Scale on Each Side of the Picture

As one of my objects in writing this book is to facilitate the working of our perspective, partly for the comfort of the artist, and partly that he may have no excuse for neglecting it, I will here show you how you may, by a very simple means, secure the general correctness of your perspective when sketching or painting out of doors.

Fig. 163. Honfleur.

Let us take this example from a sketch made at Honfleur (Fig. 163), and in which my eye was my only guide, but it stands the test of the rule. First of all note that line HH, drawn from one side of the picture to the other, is the horizontal line; below that is a wall and a pavement marked aV, also going from one side of the picture to the other, and being lower down at a than at V it runs up as it were to meet the horizon at some distant point. In order to form our scale I take first the length of Ha, and measure it above and below the horizon, along the side to our left as many times as required, in this case four or five. I now take the length HV on the right side of the picture and measure it above and below the horizon, as in the other case; and then from these divisions obtain dotted lines crossing the picture from one side to the other which must all meet at some distant point on the horizon.

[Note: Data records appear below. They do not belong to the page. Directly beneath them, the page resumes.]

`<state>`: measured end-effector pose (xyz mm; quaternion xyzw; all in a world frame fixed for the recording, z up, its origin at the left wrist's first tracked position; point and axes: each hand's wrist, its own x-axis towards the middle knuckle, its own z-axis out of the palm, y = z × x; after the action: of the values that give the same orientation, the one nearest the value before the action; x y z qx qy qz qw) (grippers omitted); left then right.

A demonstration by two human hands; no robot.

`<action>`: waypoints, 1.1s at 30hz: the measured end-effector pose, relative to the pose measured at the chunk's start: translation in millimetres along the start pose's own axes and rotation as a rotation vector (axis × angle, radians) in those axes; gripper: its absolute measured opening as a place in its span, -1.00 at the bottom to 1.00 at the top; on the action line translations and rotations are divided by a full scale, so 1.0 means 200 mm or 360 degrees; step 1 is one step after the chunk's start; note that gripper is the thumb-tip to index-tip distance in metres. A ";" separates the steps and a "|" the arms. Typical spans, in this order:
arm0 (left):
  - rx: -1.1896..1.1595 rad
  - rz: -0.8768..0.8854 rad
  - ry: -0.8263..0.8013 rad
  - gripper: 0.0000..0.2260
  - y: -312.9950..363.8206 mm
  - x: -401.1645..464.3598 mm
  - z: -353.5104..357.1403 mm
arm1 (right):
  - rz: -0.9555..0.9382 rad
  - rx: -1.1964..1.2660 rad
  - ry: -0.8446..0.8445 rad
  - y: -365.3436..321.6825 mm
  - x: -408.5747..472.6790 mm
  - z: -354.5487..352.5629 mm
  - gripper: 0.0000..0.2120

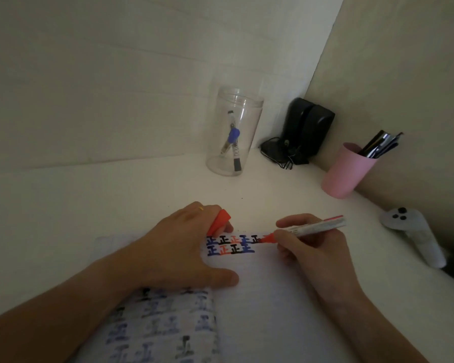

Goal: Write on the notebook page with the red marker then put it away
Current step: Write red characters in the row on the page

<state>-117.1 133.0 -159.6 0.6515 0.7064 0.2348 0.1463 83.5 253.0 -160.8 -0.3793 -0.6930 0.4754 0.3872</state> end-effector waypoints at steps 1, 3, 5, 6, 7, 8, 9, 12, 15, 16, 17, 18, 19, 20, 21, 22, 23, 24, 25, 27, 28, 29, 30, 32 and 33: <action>0.0007 0.0004 -0.0010 -0.41 0.00 0.00 0.00 | -0.0039 -0.0059 -0.0003 0.00 0.00 0.00 -0.92; 0.0036 0.0013 -0.0014 -0.42 0.00 0.01 -0.01 | -0.0105 -0.0172 0.0024 0.01 0.00 0.01 -0.92; 0.0070 0.0025 -0.0020 -0.42 0.00 0.01 -0.01 | -0.0119 -0.0236 0.0040 0.02 -0.01 0.00 -0.93; 0.0080 0.0029 -0.0024 -0.42 0.00 0.01 -0.01 | -0.0110 -0.0239 0.0030 0.02 -0.01 0.00 -0.92; 0.0084 0.0028 -0.0028 -0.43 0.00 0.01 -0.01 | -0.0101 -0.0230 0.0015 0.02 -0.01 0.00 -0.93; 0.0083 0.0025 -0.0032 -0.43 0.00 0.01 -0.01 | -0.0096 -0.0218 0.0003 0.02 -0.01 0.00 -0.94; 0.0075 0.0023 -0.0032 -0.43 0.01 0.01 -0.02 | -0.0096 -0.0209 -0.0009 0.01 -0.01 0.00 -0.95; 0.0050 0.0022 -0.0031 -0.44 0.01 0.00 -0.02 | -0.0099 -0.0228 -0.0032 0.00 -0.02 0.01 -0.95; 0.0066 0.0027 -0.0032 -0.43 0.01 0.00 -0.02 | -0.0100 -0.0300 -0.0018 0.00 -0.02 0.01 -0.94; 0.0071 0.0027 -0.0032 -0.43 0.02 0.00 -0.02 | -0.0098 -0.0306 -0.0011 0.01 -0.02 0.01 -0.94; 0.0073 0.0029 -0.0031 -0.43 0.02 0.00 -0.02 | -0.0099 -0.0314 0.0001 0.01 -0.02 0.01 -0.94; 0.0074 0.0031 -0.0030 -0.44 0.02 0.00 -0.03 | -0.0103 -0.0331 0.0021 0.01 -0.02 0.01 -0.94; 0.0075 0.0033 -0.0030 -0.44 0.02 0.00 -0.03 | -0.0104 -0.0352 0.0047 0.02 -0.02 0.01 -0.94; 0.0078 0.0035 -0.0031 -0.43 0.02 0.00 -0.03 | -0.0096 -0.0363 0.0074 0.02 -0.02 0.01 -0.94; 0.0081 0.0036 -0.0033 -0.43 0.02 0.00 -0.03 | -0.0081 -0.0360 0.0090 0.02 -0.02 0.00 -0.95; 0.0085 0.0034 -0.0036 -0.43 0.02 0.00 -0.03 | -0.0065 -0.0348 0.0093 0.02 -0.01 0.00 -0.95; 0.0086 0.0032 -0.0037 -0.43 0.02 0.00 -0.03 | -0.0055 -0.0328 0.0086 0.02 -0.01 0.00 -0.95; 0.0086 0.0033 -0.0036 -0.43 0.02 0.00 -0.03 | -0.0050 -0.0306 0.0078 0.03 -0.01 0.00 -0.94; 0.0083 0.0032 -0.0032 -0.43 0.02 0.00 -0.03 | -0.0047 -0.0286 0.0070 0.02 -0.01 0.00 -0.93; 0.0076 0.0030 -0.0022 -0.43 0.02 0.00 -0.03 | -0.0053 -0.0280 0.0058 0.02 -0.01 0.00 -0.94; 0.0074 0.0033 -0.0019 -0.43 0.02 0.00 -0.03 | -0.0060 -0.0291 0.0055 0.02 -0.01 0.00 -0.95; 0.0073 0.0036 -0.0017 -0.43 0.02 0.00 -0.03 | -0.0067 -0.0297 0.0052 0.02 -0.01 0.00 -0.95; 0.0073 0.0037 -0.0019 -0.43 0.02 0.00 -0.03 | -0.0072 -0.0298 0.0051 0.03 -0.01 0.00 -0.94; 0.0076 0.0038 -0.0023 -0.43 0.02 0.00 -0.03 | -0.0082 -0.0308 0.0051 0.03 -0.01 0.00 -0.95; 0.0075 0.0036 -0.0026 -0.43 0.02 0.00 -0.03 | -0.0089 -0.0314 0.0052 0.03 -0.01 0.00 -0.94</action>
<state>-116.8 131.5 -153.0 0.6646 0.7031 0.2146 0.1339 84.7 252.0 -166.5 -0.4038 -0.7403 0.3877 0.3723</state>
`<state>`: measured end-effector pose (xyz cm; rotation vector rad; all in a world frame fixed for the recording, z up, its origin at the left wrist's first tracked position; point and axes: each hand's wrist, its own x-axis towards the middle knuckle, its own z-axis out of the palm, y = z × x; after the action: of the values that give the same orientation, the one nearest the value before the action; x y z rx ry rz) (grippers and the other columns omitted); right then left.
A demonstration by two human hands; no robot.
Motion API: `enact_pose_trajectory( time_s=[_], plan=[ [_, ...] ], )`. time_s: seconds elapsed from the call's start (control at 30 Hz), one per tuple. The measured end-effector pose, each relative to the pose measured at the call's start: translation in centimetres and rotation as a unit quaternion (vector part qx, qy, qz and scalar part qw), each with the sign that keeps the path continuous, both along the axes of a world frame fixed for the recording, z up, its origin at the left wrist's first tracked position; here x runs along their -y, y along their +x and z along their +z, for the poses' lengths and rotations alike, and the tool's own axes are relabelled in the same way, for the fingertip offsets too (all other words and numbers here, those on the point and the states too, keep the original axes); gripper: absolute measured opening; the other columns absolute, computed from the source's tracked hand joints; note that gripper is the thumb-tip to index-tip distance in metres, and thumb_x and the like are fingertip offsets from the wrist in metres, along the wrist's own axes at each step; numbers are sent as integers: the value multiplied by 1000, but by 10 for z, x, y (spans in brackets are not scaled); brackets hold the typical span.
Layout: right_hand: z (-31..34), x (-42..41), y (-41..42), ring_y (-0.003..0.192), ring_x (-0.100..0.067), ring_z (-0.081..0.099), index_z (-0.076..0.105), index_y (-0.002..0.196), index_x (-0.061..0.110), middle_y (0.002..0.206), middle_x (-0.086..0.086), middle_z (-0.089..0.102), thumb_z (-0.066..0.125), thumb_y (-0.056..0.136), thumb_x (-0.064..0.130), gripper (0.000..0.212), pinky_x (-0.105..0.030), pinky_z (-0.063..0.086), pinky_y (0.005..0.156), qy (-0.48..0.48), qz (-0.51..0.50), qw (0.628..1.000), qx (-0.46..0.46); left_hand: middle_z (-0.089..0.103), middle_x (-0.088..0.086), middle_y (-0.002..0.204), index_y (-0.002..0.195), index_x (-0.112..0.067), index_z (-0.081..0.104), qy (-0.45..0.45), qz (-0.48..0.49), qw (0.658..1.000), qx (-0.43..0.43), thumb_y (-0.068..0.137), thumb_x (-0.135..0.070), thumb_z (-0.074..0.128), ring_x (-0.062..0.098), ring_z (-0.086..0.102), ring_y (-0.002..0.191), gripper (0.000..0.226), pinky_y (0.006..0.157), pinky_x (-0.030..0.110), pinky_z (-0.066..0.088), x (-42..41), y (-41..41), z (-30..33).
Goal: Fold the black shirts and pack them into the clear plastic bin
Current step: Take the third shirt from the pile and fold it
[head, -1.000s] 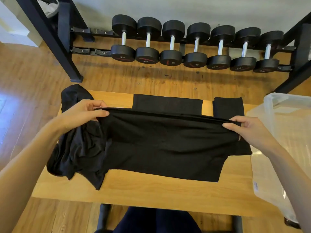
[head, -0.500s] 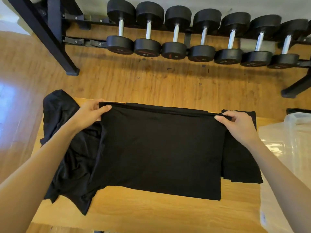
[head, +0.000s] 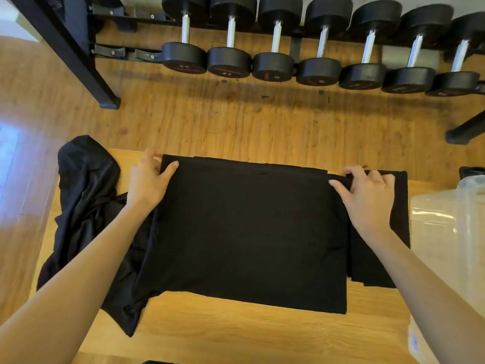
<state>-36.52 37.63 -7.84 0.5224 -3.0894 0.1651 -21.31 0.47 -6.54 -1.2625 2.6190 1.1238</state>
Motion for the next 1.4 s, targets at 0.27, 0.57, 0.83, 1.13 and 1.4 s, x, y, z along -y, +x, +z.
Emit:
enact_pose_trajectory(
  time_s=[0.27, 0.57, 0.83, 1.13, 1.4],
  plan=[
    [37, -5, 73, 87, -20, 56, 51, 132, 14, 96, -2, 59, 70, 86, 34, 54, -41, 35, 94, -157, -98, 982, 27, 49, 5, 138, 149, -17, 28, 55, -16, 998, -22, 96, -30, 57, 17, 47, 128, 61, 104, 34, 40, -16, 51, 27],
    [42, -53, 187, 96, -23, 57, 66, 110, 13, 102, -5, 64, 64, 90, 30, 27, -40, 42, 86, -136, -162, 972, 99, 51, 1, 118, 133, -14, 54, -20, -36, 998, -40, 93, -19, 61, 12, 54, 107, 41, 93, 27, 44, -47, 171, 42],
    [15, -58, 221, 96, -25, 59, 67, 108, 8, 100, -6, 67, 65, 88, 42, 39, -47, 47, 92, -217, -274, 917, 191, 63, -5, 99, 114, -18, 66, 6, 4, 1000, -16, 85, -30, 73, 10, 60, 91, 33, 80, 29, 51, -61, 207, 31],
    [43, -55, 237, 86, -9, 53, 64, 103, 13, 99, 3, 60, 70, 86, 25, 21, -27, 40, 81, -305, -253, 900, 181, 63, -7, 91, 98, -28, 66, -35, -62, 996, -61, 88, -31, 68, 7, 57, 77, 12, 68, 33, 53, -72, 231, 38],
    [53, -60, 228, 60, 1, 64, 63, 92, 14, 74, -6, 70, 63, 92, 23, 9, -2, 39, 55, -355, -259, 859, 263, 63, -4, 68, 88, -21, 55, 33, -64, 994, -78, 95, -27, 57, 10, 64, 68, 9, 68, 41, 55, -70, 233, 41]
  ],
)
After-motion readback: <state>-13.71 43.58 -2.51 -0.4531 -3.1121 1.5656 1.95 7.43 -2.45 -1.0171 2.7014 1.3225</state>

These act as guiding lines, and are sufficient to give us the direction of any vanishing lines going to the same point. For those that go in the opposite direction we proceed in the same way, as from b on the right to V· on the left. They are here put in faintly, so as not to interfere with the drawing. In the sketch of Toledo (Fig. 164) the same thing is shown by double lines on each side to separate the two sets of lines, and to make the principle more evident.